Here is a little quiz:
1. What distinguished American rabbi, in the Passover Haggadah he published in 1983, wrote these words: "Despite the fact that there is tension between particularism and universalism, between chauvinism and cosmopolitanism, both are part of the Jew's lifecycle. That they can be reconciled is an important motif of the Kiddush.
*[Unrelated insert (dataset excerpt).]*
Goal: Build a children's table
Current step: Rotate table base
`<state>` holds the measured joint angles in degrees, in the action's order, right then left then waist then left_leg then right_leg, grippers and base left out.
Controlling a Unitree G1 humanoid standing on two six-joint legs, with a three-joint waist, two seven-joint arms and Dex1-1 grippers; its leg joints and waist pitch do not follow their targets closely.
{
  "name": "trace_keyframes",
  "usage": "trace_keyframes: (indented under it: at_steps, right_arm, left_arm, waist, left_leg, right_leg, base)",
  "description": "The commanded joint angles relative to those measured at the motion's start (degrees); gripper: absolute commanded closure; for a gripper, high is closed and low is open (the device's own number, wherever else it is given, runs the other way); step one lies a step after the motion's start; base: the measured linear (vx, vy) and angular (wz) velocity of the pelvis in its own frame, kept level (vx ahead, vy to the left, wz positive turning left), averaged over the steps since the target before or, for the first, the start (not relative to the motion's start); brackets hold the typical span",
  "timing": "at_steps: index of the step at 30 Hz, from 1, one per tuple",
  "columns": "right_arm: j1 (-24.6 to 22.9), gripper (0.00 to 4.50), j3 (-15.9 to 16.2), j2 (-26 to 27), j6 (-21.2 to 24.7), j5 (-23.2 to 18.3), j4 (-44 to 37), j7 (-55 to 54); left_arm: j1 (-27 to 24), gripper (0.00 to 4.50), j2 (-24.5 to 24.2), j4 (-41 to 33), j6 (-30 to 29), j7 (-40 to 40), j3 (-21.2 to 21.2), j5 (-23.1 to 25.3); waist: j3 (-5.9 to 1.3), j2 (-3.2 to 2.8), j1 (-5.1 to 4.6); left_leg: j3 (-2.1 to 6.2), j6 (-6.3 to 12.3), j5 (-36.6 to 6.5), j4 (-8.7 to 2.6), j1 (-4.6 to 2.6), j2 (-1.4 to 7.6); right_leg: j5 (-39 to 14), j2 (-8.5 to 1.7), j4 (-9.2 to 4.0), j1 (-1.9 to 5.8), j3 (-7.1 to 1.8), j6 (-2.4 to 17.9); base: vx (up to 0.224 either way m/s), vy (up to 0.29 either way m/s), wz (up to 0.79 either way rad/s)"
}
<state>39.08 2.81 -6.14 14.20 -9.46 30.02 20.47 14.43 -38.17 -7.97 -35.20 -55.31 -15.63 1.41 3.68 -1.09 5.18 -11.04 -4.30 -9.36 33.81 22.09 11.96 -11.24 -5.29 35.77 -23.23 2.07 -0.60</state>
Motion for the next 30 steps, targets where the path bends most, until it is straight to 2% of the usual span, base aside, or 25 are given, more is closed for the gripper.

By making reference in this blessing to both the creation of the world and the Exodus from Egypt, we affirm that there is no conflict between the two."
And also: "We remember that our cup of celebration cannot be full to the brim if our redemption was brought about as a result of the destruction of human beings."
2. What distinguished American rabbi, who later made aliyah and now lives in Israel, said this in 1984: "I don't say it with pride, I don't say it with joy, I don't say it with happiness, [but] if you're fighting for fundamental survival, there's very little emotional energy left for anything else… If I am a Jew living in a foreign host country, I don't have that much responsibility. The truth is, I can walk down Broadway and I can see a bag lady, and I can see a drunk, and it's not correct but it's normal and human, and I'm not justifying it, but I can say to myself, `It's not my bag lady, it's not my drunk,' and to a certain extent, I can evade responsibility for those people."
No one contributed more to the rekindling of Jewish enthusiasms in the 1970s than the author of both these statements, Rabbi Shlomo Riskin, then of Lincoln Square Synagogue in New York. And Riskin, given his views on the limitations built into living in "a foreign host country," had the intellectual grace to pick himself up and move to Israel — where, presumably, he would not feel the conflict he acknowledged feeling here. He could be Rabbi Riskin of the God universal rather than Rabbi Riskin of the inevitably constricted diaspora condition.
Well, not quite. As those who follow the unfolding story of settler civil disobedience in Israel know, Rabbi Shlomo Riskin has become one of the noisier chauvinist protesters. In his early years as rabbi of Efrat, a village between Bethlehem and Hebron — meaning, of course, a village in the West Bank — Riskin saw himself as a moderate, reaching out in kindness to Efrat's Arab neighbors. But now that there's momentum to the prospect of a "redeployment" of Israel's troops, and the area where Efrat is situated seems likely to be included in a Palestinian state, it's no more Mr. Nice Guy for Riskin.
I haven't spoken to Riskin in some years. I imagine, were I to refer him to his own Passover Haggadah language, he'd focus on the "life-cycle" to which he alludes, and assert that this is a time for chauvinism. And perhaps, notwithstanding his emphatic view that Prime Minister Rabin is a "radical," he'd assert that with regret, just as he seemed to regret his inability to regard the bag ladies just outside his New York synagogue as "his" bag ladies.
But lest we be seduced by the evidence of Riskin's internal conflict, concluding that he's surely no wild-eyed extremist, that he is a settler with soul, we should bear in mind that the issue here (as Riskin himself would surely agree) is not the soulfulness of the actor but the wisdom of the action. The "but he's such a nice person, so sensitive" argument is relevant only to the sorrow with which the observer must view the rabbi's actions.
The rabbi's civil disobedience is not the issue, not at all. It's jarring to encounter civil disobedience in Israel. But all of us who celebrate a free society, all of us who applauded civil disobedience when it happened here on behalf of civil rights, must not only accept that "it can happen there," but that the fact of its happening is a healthy development.
No, it's not Riskin's civil disobedience that saddens, and angers. It is, instead, the absolutism that informs it. Extremism in defense of virtue may not be a vice, but it is not a virtue to prefer land to peace, and that is what the Riskin position — shared, alas, by many others — comes down to.
Riskin is fond of calling attention to the vacuity of Israel's secular culture, and he's not entirely wrong in so doing, even though his exaggerations are, at best, unbecoming. The alternative he proposes is not vacuous; it is ominous. For when he says, as he does in the August issue of Moment, that the 1947 United Nations decision in favor of an independent Jewish state is essentially irrelevant, that the Jewish claim to Israel comes from "our Bible and history," he treads on exceedingly dangerous ground. In the context of international affairs, that is an extremist's claim; if the issue between Israel and its neighbors comes down to one people's bible against another's, then the end is inevitably about which people has the power to enforce its bible.
Riskin says, and means, that Israel's destiny is not to be a nation like all other nations, a "normal" nation, but to be a light unto the nations, a "holy" nation. The tension between normalcy and holiness is a healthy tension, but whatever we may mean by "holiness," it is entirely an internal affair; it is not to be dragged into our relations with others. To drag it in, to act on the conviction that we are holier than they, means to will for a Bosnian denouement. And, in any case, it is not holding on to Hebron — or Efrat — that will make us holy. Holiness is, among other things, about peacemaking; it is not, not ever, about acreage.